Activity –
Reproduce the full listing that follows, matching it exactly.
[Start of Attachment]
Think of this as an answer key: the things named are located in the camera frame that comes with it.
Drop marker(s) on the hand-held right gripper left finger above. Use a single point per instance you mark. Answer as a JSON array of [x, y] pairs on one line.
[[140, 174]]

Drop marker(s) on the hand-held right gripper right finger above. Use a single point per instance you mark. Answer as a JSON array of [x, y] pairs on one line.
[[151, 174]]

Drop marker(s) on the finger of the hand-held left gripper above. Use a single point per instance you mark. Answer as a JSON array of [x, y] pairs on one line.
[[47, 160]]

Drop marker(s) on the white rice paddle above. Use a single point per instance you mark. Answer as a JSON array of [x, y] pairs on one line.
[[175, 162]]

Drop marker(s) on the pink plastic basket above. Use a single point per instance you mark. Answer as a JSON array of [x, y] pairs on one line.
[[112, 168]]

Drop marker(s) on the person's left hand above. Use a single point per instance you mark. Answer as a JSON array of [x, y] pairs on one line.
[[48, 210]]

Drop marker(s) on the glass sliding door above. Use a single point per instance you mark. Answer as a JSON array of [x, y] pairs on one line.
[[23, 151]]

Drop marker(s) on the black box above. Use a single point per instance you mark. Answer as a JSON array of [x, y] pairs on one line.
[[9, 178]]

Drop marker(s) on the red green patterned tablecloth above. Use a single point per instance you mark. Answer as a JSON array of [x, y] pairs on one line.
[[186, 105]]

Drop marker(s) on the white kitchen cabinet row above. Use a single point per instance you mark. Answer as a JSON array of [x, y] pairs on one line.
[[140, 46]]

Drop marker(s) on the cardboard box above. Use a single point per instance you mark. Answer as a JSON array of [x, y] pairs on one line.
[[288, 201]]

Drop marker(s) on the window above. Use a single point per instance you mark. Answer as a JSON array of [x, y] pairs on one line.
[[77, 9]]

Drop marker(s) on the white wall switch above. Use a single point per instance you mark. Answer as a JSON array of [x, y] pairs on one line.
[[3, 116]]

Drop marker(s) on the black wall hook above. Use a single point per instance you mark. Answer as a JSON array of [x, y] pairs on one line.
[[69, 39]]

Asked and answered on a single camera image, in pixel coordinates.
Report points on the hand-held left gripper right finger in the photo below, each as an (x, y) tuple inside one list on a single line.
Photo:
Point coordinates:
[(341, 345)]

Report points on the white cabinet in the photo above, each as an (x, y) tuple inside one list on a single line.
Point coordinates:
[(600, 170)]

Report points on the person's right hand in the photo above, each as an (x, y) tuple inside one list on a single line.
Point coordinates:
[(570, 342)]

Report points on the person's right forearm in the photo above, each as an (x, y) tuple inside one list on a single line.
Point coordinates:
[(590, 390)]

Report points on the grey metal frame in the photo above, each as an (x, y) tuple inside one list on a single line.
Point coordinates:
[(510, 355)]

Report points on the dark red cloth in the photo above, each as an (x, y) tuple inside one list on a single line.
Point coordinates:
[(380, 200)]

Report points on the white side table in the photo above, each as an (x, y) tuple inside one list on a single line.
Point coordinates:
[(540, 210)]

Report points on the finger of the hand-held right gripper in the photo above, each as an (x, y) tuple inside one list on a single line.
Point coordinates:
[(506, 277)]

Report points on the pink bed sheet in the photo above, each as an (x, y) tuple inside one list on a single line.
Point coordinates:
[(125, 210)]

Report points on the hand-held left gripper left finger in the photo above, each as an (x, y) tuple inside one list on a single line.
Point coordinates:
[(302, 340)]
[End of Attachment]
Output for this exercise –
Think of this as an answer key: the things named are located in the camera frame that comes with it.
Drop marker(s) on the hand-held right gripper left finger above. Use a single point per instance you mark. Answer as a JSON array of [x, y] pairs on one line.
[[140, 174]]

Drop marker(s) on the hand-held right gripper right finger above. Use a single point per instance you mark. Answer as a JSON array of [x, y] pairs on one line.
[[151, 174]]

Drop marker(s) on the finger of the hand-held left gripper above. Use a single point per instance you mark. Answer as a JSON array of [x, y] pairs on one line.
[[47, 160]]

Drop marker(s) on the white rice paddle above. Use a single point per instance you mark. Answer as a JSON array of [x, y] pairs on one line.
[[175, 162]]

Drop marker(s) on the pink plastic basket above. Use a single point per instance you mark. Answer as a JSON array of [x, y] pairs on one line.
[[112, 168]]

Drop marker(s) on the person's left hand above. Use a single point per instance you mark. Answer as a JSON array of [x, y] pairs on one line.
[[48, 210]]

Drop marker(s) on the glass sliding door above. Use a single point per instance you mark. Answer as a JSON array of [x, y] pairs on one line.
[[23, 151]]

Drop marker(s) on the black box above. Use a single point per instance you mark. Answer as a JSON array of [x, y] pairs on one line.
[[9, 178]]

Drop marker(s) on the red green patterned tablecloth above. Use a single point per instance you mark. Answer as a JSON array of [x, y] pairs on one line.
[[186, 105]]

Drop marker(s) on the white kitchen cabinet row above. Use a single point per instance you mark. Answer as a JSON array of [x, y] pairs on one line.
[[140, 46]]

Drop marker(s) on the cardboard box above. Use a single point per instance you mark. Answer as a JSON array of [x, y] pairs on one line.
[[288, 201]]

Drop marker(s) on the window above. Use a single point per instance you mark. Answer as a JSON array of [x, y] pairs on one line.
[[77, 9]]

Drop marker(s) on the white wall switch above. Use a single point per instance you mark. Answer as a JSON array of [x, y] pairs on one line.
[[3, 116]]

Drop marker(s) on the black wall hook above. Use a single point per instance you mark. Answer as a JSON array of [x, y] pairs on one line.
[[69, 39]]

Asked and answered on a single camera image, in pixel coordinates.
Report points on the hand-held left gripper right finger in the photo below, each as an (x, y) tuple inside one list on a single line.
Photo:
Point coordinates:
[(341, 345)]

Report points on the white cabinet in the photo above, each as an (x, y) tuple inside one list on a single line.
Point coordinates:
[(600, 170)]

Report points on the person's right hand in the photo above, each as an (x, y) tuple inside one list on a single line.
Point coordinates:
[(570, 342)]

Report points on the person's right forearm in the photo above, each as an (x, y) tuple inside one list on a single line.
Point coordinates:
[(590, 390)]

Report points on the grey metal frame in the photo above, each as an (x, y) tuple inside one list on a single line.
Point coordinates:
[(510, 355)]

Report points on the dark red cloth in the photo above, each as an (x, y) tuple inside one list on a single line.
Point coordinates:
[(380, 200)]

Report points on the white side table in the photo above, each as an (x, y) tuple inside one list on a single line.
Point coordinates:
[(540, 210)]

Report points on the finger of the hand-held right gripper in the photo above, each as an (x, y) tuple inside one list on a single line.
Point coordinates:
[(506, 277)]

Report points on the pink bed sheet in the photo above, each as an (x, y) tuple inside one list on a single line.
Point coordinates:
[(125, 210)]

Report points on the hand-held left gripper left finger in the photo above, each as an (x, y) tuple inside one list on a single line.
Point coordinates:
[(302, 340)]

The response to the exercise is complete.